DevOps for a data ingestion pipeline

In most scenarios, a data ingestion solution is a composition of scripts, service invocations, and a pipeline orchestrating all the activities. In this article, you learn how to apply DevOps practices to the development lifecycle of a common data ingestion pipeline that prepares data for machine learning model training. The pipeline is built using the following Azure services:

  • Azure Data Factory: Reads the raw data and orchestrates data preparation.
  • Azure Databricks: Runs a Python notebook that transforms the data.
  • Azure Pipelines: Automates a continuous integration and development process.

Data ingestion pipeline workflow

The data ingestion pipeline implements the following workflow:

  1. Raw data is read into an Azure Data Factory (ADF) pipeline.
  2. The ADF pipeline sends the data to an Azure Databricks cluster, which runs a Python notebook to transform the data.
  3. The data is stored to a blob container, where it can be used by Azure Machine Learning to train a model.

data ingestion pipeline workflow

Continuous integration and delivery overview

As with many software solutions, there is a team (for example, Data Engineers) working on it. They collaborate and share the same Azure resources such as Azure Data Factory, Azure Databricks, and Azure Storage accounts. The collection of these resources is a Development environment. The data engineers contribute to the same source code base.

A continuous integration and delivery system automates the process of building, testing, and delivering (deploying) the solution. The Continuous Integration (CI) process performs the following tasks:

  • Assembles the code
  • Checks it with the code quality tests
  • Runs unit tests
  • Produces artifacts such as tested code and Azure Resource Manager templates

The Continuous Delivery (CD) process deploys the artifacts to the downstream environments.

cicd data ingestion diagram

This article demonstrates how to automate the CI and CD processes with Azure Pipelines.

Source control management

Source control management is needed to track changes and enable collaboration between team members. For example, the code would be stored in an Azure DevOps, GitHub, or GitLab repository. The collaboration workflow is based on a branching model. For example, GitFlow.

Python Notebook Source Code

The data engineers work with the Python notebook source code either locally in an IDE (for example, Visual Studio Code) or directly in the Databricks workspace. Once the code changes are complete, they are merged to the repository following a branching policy.

Tip

We recommended storing the code in .py files rather than in .ipynb Jupyter Notebook format.
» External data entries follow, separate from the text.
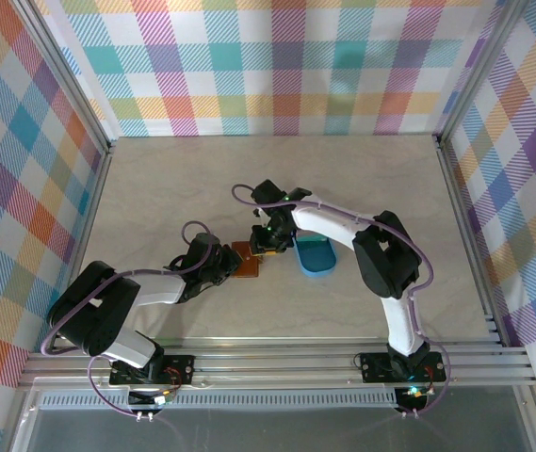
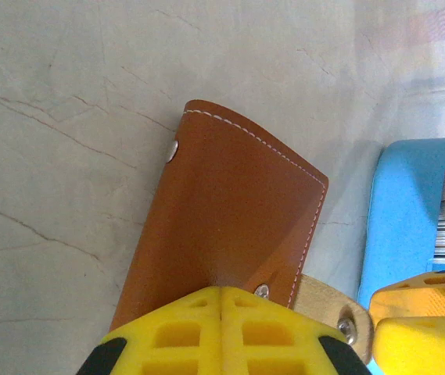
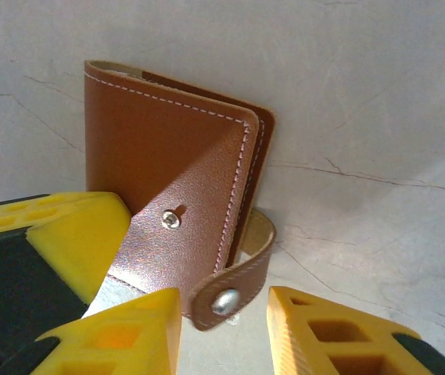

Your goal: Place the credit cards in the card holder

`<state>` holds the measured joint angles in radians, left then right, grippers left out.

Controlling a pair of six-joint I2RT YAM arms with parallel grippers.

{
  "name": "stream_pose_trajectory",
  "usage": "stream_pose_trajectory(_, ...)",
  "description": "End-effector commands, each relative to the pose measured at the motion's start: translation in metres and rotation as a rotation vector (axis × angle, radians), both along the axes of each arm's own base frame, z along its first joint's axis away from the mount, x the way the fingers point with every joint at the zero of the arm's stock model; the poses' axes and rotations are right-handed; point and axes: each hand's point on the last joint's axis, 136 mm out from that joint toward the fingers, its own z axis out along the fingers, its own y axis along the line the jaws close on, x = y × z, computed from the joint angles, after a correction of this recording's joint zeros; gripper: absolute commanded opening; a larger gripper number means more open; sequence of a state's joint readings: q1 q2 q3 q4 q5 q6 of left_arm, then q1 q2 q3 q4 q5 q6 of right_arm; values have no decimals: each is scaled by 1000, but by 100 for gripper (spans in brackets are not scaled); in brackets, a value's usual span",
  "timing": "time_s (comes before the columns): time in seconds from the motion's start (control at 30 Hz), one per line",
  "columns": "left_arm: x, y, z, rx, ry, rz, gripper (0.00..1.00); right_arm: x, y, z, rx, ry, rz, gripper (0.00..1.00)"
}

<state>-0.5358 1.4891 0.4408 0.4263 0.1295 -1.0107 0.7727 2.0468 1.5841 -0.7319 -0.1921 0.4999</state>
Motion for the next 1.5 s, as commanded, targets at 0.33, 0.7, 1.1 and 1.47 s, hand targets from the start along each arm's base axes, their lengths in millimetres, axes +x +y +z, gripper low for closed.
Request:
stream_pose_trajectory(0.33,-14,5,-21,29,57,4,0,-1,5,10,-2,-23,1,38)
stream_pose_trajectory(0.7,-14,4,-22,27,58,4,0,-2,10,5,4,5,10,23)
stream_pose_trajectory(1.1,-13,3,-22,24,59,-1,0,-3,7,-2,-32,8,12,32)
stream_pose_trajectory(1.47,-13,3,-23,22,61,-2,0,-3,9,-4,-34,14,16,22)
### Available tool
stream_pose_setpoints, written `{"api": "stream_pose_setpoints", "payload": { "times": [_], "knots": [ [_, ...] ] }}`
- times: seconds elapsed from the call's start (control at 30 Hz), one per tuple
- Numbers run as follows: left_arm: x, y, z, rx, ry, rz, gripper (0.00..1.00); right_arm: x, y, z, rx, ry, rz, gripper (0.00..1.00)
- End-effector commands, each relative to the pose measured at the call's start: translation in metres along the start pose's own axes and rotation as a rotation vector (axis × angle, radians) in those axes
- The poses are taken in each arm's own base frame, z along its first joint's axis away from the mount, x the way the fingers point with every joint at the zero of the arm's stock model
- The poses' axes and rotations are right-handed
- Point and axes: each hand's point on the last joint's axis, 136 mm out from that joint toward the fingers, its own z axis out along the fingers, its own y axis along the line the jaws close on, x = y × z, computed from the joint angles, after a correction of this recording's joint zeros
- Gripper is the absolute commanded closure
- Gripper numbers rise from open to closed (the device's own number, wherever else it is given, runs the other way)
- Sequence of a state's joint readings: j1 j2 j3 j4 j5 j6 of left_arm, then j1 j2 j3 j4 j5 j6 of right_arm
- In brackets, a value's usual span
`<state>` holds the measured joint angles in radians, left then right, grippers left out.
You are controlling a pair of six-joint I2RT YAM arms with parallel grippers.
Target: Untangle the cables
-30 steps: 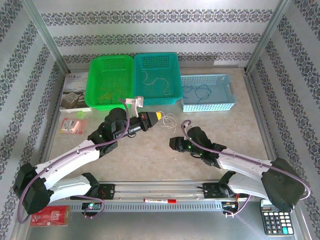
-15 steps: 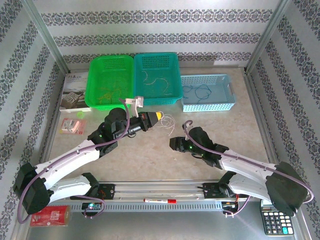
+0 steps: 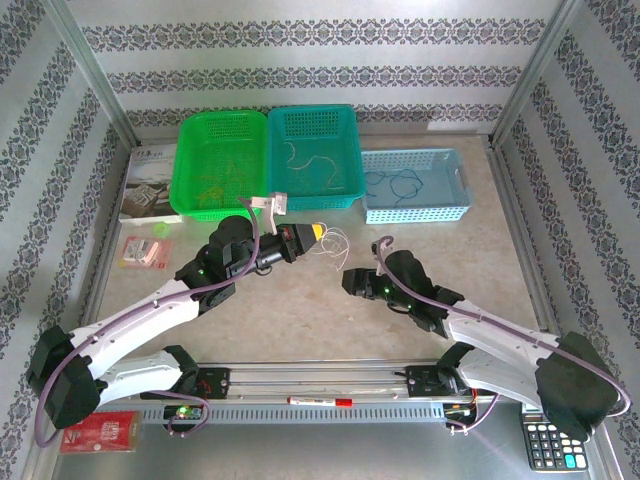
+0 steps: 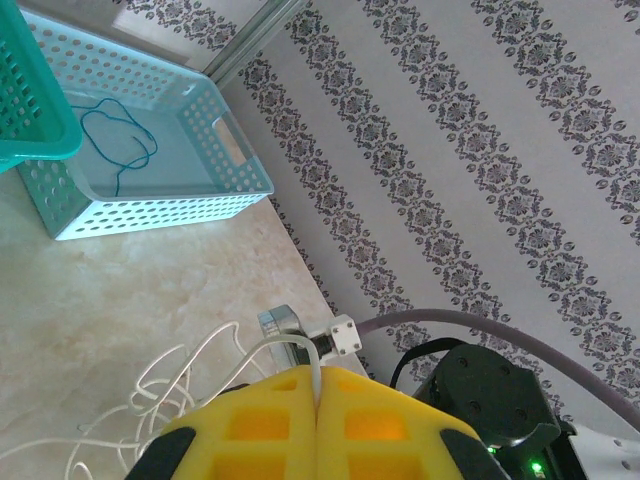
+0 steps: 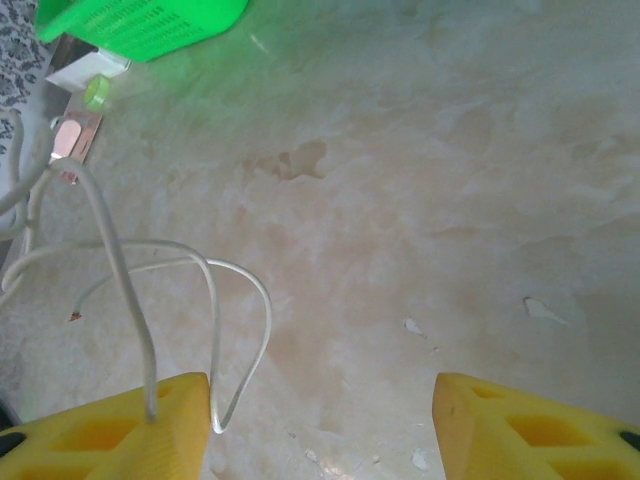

It improves the code readability and enables automatic code quality checks in the CI process.

Azure Data Factory Source Code

The source code of Azure Data Factory pipelines is a collection of JSON files generated by an Azure Data Factory workspace. Normally the data engineers work with a visual designer in the Azure Data Factory workspace rather than with the source code files directly.

To configure the workspace to use a source control repository, see Author with Azure Repos Git integration.

Continuous integration (CI)

The ultimate goal of the Continuous Integration process is to gather the joint team work from the source code and prepare it for the deployment to the downstream environments. As with the source code management this process is different for the Python notebooks and Azure Data Factory pipelines.

Python Notebook CI

The CI process for the Python Notebooks gets the code from the collaboration branch (for example, master or develop) and performs the following activities:

  • Code linting
  • Unit testing
  • Saving the code as an artifact

The following code snippet demonstrates the implementation of these steps in an Azure DevOps yaml pipeline:

steps:
- script: |
   flake8 --output-file=$(Build.BinariesDirectory)/lint-testresults.xml --format junit-xml  
  workingDirectory: '$(Build.SourcesDirectory)'
  displayName: 'Run flake8 (code style analysis)'  
  
- script: |
   python -m pytest --junitxml=$(Build.BinariesDirectory)/unit-testresults.xml $(Build.SourcesDirectory)
  displayName: 'Run unit tests'

- task: PublishTestResults@2
  condition: succeededOrFailed()
  inputs:
    testResultsFiles: '$(Build.BinariesDirectory)/*-testresults.xml'
    testRunTitle: 'Linting & Unit tests'
    failTaskOnFailedTests: true
  displayName: 'Publish linting and unit test results'

- publish: $(Build.SourcesDirectory)
    artifact: di-notebooks

The pipeline uses flake8 to do the Python code linting. It runs the unit tests defined in the source code and publishes the linting and test results so they're available in the Azure Pipeline execution screen:

linting unit tests

If the linting and unit testing is successful, the pipeline will copy the source code to the artifact repository to be used by the subsequent deployment steps.

Azure Data Factory CI

CI process for an Azure Data Factory pipeline is a bottleneck for a data ingestion pipeline. There's no continuous integration. A deployable artifact for Azure Data Factory is a collection of Azure Resource Manager templates. The only way to produce those templates is to click the publish button in the Azure Data Factory workspace.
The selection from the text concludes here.